WHAT THE EXERCISE ASKS:
Scanning the entries below, copy every line that contains the word "white".

*** EXTRACTED ENTRIES Section Begins ***

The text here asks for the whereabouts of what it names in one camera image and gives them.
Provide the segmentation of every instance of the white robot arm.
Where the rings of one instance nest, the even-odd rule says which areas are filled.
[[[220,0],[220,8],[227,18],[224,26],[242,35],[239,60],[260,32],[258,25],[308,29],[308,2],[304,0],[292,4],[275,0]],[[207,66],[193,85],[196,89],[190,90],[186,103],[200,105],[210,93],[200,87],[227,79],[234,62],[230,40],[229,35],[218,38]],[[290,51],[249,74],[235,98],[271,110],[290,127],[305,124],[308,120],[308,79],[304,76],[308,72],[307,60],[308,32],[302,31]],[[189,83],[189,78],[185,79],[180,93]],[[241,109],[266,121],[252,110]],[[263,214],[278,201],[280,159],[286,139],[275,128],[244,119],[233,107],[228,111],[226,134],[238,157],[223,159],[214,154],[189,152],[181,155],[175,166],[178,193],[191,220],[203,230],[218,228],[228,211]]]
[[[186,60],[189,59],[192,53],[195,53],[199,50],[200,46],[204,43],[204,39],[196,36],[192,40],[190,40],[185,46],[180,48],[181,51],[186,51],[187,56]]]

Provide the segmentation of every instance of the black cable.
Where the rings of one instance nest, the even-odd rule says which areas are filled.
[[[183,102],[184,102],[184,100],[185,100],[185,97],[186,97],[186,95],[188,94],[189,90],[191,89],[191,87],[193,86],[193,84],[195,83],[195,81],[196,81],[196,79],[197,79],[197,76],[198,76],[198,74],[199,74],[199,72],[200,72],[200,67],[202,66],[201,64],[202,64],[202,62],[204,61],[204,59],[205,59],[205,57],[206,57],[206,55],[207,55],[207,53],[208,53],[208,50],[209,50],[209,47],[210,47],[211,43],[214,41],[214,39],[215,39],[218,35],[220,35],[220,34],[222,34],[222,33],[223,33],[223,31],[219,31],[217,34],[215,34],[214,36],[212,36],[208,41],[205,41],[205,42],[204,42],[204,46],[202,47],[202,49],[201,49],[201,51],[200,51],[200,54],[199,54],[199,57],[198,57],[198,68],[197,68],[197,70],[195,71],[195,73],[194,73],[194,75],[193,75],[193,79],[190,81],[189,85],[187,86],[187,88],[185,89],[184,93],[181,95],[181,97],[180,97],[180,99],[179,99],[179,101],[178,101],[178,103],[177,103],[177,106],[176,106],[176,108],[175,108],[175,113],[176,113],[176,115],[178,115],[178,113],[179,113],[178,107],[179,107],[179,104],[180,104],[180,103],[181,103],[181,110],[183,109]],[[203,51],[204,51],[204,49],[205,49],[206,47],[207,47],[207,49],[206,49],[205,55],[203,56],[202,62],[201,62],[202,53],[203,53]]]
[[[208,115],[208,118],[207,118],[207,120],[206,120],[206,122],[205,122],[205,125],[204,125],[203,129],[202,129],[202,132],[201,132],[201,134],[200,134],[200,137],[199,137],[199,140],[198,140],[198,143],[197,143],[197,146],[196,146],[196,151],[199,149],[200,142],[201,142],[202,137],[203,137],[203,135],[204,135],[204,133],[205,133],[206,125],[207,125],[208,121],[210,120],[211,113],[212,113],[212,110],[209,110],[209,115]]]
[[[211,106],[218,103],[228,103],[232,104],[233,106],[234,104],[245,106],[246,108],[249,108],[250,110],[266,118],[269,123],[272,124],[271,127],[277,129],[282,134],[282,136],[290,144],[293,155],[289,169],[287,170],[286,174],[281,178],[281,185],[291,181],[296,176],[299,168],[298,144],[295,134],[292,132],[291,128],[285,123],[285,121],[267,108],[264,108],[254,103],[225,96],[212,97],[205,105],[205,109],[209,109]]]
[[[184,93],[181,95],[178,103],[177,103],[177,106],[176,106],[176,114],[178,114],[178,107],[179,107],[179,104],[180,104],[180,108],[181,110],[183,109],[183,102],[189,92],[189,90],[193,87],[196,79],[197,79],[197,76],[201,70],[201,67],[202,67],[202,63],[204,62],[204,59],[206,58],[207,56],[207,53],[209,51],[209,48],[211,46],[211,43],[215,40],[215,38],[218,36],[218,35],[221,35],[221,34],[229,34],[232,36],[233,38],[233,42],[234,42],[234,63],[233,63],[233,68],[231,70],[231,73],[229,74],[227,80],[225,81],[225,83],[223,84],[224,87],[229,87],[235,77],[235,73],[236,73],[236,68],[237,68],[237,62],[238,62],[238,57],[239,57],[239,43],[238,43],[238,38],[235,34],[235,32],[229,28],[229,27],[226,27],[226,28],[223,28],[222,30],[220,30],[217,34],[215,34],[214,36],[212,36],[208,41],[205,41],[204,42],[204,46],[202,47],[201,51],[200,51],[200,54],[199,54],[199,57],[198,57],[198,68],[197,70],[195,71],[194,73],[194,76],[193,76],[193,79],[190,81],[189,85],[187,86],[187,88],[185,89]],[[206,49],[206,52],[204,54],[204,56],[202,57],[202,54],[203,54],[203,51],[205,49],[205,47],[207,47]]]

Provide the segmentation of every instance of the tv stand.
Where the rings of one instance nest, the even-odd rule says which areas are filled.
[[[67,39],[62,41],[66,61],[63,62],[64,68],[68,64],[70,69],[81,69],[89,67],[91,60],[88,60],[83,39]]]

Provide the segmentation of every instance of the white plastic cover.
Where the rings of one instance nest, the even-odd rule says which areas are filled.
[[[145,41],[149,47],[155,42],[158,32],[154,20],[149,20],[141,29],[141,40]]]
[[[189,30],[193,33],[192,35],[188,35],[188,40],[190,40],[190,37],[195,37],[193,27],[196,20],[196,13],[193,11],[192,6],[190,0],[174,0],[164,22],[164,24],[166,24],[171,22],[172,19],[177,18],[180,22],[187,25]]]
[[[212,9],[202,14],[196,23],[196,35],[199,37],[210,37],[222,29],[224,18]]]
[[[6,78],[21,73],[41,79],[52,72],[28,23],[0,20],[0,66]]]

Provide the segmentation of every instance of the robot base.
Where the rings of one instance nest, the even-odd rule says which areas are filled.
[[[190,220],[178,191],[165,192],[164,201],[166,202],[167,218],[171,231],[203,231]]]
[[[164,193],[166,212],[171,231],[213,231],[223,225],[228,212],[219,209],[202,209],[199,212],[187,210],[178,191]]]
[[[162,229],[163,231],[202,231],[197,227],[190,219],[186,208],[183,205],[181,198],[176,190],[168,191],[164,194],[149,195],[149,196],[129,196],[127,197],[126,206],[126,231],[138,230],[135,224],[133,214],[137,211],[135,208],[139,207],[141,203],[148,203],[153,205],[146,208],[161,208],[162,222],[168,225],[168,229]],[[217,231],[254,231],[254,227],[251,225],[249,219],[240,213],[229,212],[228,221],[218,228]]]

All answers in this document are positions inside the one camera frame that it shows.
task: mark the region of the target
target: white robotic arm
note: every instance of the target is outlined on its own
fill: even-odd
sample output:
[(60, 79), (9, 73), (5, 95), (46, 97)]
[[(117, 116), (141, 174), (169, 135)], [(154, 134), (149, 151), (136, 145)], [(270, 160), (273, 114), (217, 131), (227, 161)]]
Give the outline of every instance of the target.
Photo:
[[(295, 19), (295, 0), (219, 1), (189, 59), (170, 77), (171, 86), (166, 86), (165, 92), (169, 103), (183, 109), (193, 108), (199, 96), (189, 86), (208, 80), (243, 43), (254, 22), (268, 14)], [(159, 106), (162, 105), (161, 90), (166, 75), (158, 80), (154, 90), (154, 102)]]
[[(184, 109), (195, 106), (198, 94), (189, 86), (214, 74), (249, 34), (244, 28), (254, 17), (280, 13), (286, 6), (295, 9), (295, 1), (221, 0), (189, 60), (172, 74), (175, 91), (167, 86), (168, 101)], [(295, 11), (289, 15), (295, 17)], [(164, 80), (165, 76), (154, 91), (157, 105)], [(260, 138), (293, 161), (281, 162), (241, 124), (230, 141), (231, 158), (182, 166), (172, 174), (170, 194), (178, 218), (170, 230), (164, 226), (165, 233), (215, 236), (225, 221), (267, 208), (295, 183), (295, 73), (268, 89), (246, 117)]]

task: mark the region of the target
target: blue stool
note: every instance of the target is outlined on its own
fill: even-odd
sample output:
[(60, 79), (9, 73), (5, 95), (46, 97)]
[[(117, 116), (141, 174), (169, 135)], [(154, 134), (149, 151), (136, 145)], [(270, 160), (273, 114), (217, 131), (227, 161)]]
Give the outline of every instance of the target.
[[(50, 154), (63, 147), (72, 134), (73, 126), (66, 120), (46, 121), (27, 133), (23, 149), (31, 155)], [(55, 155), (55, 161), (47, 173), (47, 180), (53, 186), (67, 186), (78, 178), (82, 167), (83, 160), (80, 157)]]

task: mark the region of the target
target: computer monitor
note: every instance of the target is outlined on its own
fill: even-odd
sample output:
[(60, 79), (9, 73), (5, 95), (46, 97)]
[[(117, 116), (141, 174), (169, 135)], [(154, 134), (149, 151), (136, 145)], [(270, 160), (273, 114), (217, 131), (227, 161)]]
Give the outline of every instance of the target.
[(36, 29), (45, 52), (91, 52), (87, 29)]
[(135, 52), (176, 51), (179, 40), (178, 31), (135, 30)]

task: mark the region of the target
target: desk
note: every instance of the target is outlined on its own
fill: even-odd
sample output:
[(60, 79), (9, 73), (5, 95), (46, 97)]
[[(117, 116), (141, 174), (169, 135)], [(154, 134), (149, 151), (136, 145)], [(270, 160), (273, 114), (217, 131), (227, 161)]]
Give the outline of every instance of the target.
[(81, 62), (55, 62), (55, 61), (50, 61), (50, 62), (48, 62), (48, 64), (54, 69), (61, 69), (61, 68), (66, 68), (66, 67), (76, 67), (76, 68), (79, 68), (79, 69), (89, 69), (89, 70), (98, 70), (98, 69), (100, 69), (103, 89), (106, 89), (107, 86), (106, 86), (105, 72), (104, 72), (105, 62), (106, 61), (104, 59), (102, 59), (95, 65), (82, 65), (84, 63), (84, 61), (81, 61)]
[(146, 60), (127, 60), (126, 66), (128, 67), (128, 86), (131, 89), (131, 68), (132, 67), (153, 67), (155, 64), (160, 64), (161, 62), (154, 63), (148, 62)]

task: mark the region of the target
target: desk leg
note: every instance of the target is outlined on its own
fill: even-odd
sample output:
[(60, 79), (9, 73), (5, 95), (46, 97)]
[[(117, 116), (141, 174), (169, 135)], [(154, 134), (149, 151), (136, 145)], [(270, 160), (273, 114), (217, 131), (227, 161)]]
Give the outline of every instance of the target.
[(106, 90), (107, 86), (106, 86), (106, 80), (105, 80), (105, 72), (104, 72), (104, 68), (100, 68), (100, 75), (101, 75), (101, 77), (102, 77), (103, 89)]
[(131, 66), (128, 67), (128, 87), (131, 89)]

*** EXTRACTED ENTRIES Section Ends ***

ANSWER:
Provide the segmentation of every instance of the white robot arm.
Provide the segmentation of every instance of the white plastic cover.
target: white robotic arm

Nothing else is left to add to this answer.